Alice lo seguía queriendo tanto como antes. Lo seguía como una sombra, pero no hablaba mucho, lo que a él le venía de maravilla. Si necesitaba algo, allí estaba Alice. Si tenía sed, ella le traía agua enseguida, si quería comer algo, se escurría hacia la despensa y cogía las galletas que su madre había escondido.

Su padre aún lo miraba de un modo extraño de vez en cuando, pero ya no lo vigilaba. Alice era ya una niña grande, tenía cinco años. Finalmente, había aprendido a hablar y a caminar, pero solo se parecía a los demás niños si se quedaba quieta y callada. Entonces era tan bonita que la gente se detenía a mirarla igual que cuando era pequeña y la llevaban en el cochecito. Pero cuando se movía o empezaba a hablar, la gente se alejaba mirándola con compasión y meneando la cabeza.

El médico dijo que nunca se pondría bien. Claro que no le permitieron acompañarlos, a él nunca lo dejaban ir a ningún sitio, pero no había olvidado cómo se arrastran los indios cuando avanzan sigilosos. Se movía por la casa sin hacer el menor ruido y siempre estaba atento a lo que decían. Los oía discutir y sabía todo lo que decían de Alice. La que más hablaba era su madre. Ella era quien llevaba a Alice a la consulta de todos aquellos médicos para dar con un nuevo tratamiento, algún método o algún tipo de entrenamiento que ayudase a Alice a conseguir movimientos, habla y capacidades más acordes con su aspecto.
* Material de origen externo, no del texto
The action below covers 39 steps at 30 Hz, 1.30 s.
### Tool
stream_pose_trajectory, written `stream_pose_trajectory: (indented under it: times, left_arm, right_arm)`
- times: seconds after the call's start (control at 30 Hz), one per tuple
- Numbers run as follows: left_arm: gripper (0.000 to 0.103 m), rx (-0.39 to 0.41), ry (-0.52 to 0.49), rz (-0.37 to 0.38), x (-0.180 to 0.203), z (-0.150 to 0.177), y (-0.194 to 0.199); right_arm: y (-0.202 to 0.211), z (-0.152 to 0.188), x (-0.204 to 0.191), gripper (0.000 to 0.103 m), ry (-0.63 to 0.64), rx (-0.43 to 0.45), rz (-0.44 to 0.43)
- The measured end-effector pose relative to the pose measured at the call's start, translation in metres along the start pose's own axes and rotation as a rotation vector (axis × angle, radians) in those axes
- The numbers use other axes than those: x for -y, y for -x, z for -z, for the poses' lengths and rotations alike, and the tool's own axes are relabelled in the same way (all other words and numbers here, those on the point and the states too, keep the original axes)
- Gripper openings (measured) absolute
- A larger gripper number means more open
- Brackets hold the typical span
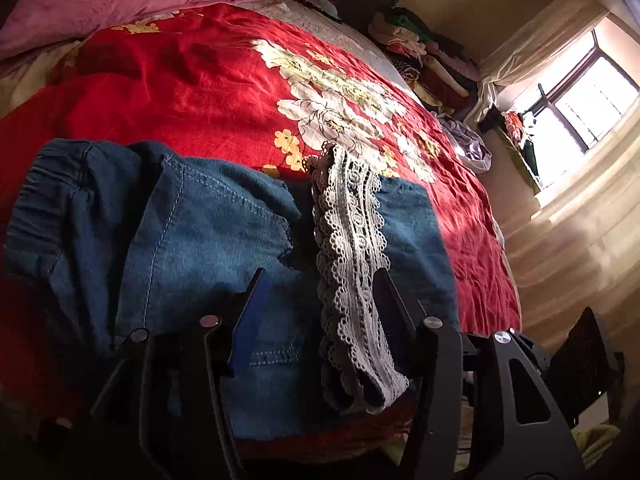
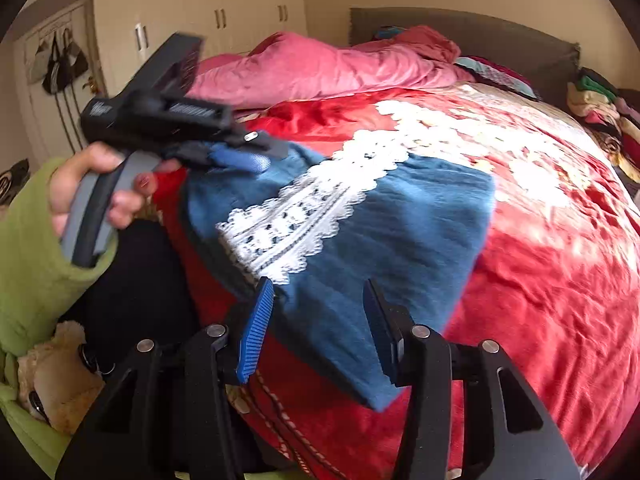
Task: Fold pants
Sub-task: 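Lay the lace edge down on the pants and open the left gripper, then move the right gripper to the elastic cuff end of the pants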
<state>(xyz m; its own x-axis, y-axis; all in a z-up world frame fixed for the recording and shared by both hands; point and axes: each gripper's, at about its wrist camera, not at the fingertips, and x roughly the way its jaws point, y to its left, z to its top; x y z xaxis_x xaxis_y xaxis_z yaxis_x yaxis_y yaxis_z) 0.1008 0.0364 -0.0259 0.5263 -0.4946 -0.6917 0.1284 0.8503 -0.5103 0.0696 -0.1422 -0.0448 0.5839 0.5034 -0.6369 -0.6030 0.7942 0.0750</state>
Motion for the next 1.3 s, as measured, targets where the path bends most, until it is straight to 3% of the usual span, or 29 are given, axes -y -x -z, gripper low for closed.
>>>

De él no hablaban nunca. Eso fue algo que también descubrió escuchando a hurtadillas. Era como si él no existiera, solo ocupaba un espacio. Pero había aprendido a vivir con ello. Las pocas veces que aquello le causaba dolor, pensaba en aquel perfume y en aquello que ya empezaba a entender como una historia maligna. Un recuerdo lejano. Eso le bastaba para poder vivir como un ser invisible para todos, salvo para Alice. Ahora que él había conseguido que fuese una niña buena.
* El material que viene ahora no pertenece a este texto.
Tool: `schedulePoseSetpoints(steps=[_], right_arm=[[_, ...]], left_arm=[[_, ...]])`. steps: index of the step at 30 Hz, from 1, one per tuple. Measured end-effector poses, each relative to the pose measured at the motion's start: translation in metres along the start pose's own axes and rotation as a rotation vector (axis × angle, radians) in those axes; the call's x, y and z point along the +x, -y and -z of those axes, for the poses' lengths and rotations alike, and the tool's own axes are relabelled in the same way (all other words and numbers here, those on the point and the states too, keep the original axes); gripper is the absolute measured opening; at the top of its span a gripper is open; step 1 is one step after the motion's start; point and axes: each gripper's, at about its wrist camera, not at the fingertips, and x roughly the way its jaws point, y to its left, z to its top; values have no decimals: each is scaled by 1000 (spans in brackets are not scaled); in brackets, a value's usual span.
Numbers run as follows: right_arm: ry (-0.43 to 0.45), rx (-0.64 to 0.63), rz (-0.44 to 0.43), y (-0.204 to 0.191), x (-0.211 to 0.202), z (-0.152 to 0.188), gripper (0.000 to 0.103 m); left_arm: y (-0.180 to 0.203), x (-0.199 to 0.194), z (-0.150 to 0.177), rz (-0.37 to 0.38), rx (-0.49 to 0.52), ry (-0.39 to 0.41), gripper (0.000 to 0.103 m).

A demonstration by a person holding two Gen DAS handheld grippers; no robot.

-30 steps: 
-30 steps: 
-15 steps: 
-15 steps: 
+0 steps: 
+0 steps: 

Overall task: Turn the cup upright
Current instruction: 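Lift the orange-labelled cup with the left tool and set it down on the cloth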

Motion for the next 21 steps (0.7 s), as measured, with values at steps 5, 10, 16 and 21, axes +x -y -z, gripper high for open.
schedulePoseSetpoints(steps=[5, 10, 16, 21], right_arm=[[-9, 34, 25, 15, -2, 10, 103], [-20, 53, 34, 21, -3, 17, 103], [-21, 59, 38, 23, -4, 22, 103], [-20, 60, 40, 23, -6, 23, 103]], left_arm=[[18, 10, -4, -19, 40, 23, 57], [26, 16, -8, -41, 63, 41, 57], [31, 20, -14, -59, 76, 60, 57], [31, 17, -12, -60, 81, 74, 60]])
Una llamada telefónica lo cambió todo. La bruja había muerto y la casa era ahora de su madre. La casa de Fjällbacka. No habían estado allí desde que nació Alice, desde aquel verano que pasaron en la caravana, cuando él lo perdió todo. Ahora se mudarían allí. Fue su madre quien lo decidió. Su padre intentó oponerse, pero, como de costumbre, nadie le prestó atención.
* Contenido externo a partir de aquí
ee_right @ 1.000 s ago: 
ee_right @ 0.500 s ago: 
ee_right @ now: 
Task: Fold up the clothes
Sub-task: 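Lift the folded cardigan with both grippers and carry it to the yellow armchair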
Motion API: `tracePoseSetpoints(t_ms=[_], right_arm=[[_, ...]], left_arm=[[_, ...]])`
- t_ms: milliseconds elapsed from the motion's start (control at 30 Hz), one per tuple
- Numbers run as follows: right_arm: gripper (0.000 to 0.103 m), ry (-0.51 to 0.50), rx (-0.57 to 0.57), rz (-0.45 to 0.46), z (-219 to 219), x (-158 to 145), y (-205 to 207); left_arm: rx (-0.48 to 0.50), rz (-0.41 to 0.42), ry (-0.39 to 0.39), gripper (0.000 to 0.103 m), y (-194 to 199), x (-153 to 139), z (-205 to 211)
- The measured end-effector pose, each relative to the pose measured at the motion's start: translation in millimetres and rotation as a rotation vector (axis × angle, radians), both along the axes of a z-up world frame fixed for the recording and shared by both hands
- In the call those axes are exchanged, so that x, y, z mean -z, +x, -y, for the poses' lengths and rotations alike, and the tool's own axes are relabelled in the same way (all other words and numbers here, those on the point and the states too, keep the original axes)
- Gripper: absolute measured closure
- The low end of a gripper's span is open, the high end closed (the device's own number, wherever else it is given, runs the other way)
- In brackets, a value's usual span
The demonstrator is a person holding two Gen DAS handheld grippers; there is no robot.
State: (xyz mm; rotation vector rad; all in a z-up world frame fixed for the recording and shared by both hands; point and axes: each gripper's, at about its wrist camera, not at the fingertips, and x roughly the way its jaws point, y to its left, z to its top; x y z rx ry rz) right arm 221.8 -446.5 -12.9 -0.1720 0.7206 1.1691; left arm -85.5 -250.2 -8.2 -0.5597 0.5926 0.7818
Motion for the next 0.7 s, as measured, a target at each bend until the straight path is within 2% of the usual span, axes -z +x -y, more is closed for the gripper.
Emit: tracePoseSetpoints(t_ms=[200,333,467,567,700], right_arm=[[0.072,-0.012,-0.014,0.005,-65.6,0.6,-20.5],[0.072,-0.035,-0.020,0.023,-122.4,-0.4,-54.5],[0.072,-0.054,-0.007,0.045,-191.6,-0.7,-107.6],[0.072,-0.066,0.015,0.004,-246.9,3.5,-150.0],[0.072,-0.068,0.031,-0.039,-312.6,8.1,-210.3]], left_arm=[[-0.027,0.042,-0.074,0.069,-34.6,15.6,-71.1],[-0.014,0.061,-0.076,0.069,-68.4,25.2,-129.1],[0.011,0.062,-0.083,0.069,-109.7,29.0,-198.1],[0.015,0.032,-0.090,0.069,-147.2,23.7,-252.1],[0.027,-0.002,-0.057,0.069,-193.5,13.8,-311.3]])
A Alice no le gustó el cambio. Ella quería que todo siguiera como siempre, todos los días lo mismo, siempre las mismas rutinas. De modo que, una vez embaladas todas sus cosas, cuando todos estaban ya en el coche y su padre al volante, Alice se volvió, pegó la nariz a la luna trasera y no dejó de mirar la casa hasta que desapareció de su vista. Luego volvió a mirar al frente y se acurrucó a su lado. Apoyó la mejilla en su hombro y, por un instante, consideró la posibilidad de consolarla, de darle una palmadita en la cabeza o de cogerle la mano. Pero no lo hizo.

Alice permaneció así, apoyada en su hombro, todo el camino hasta Fjällbacka.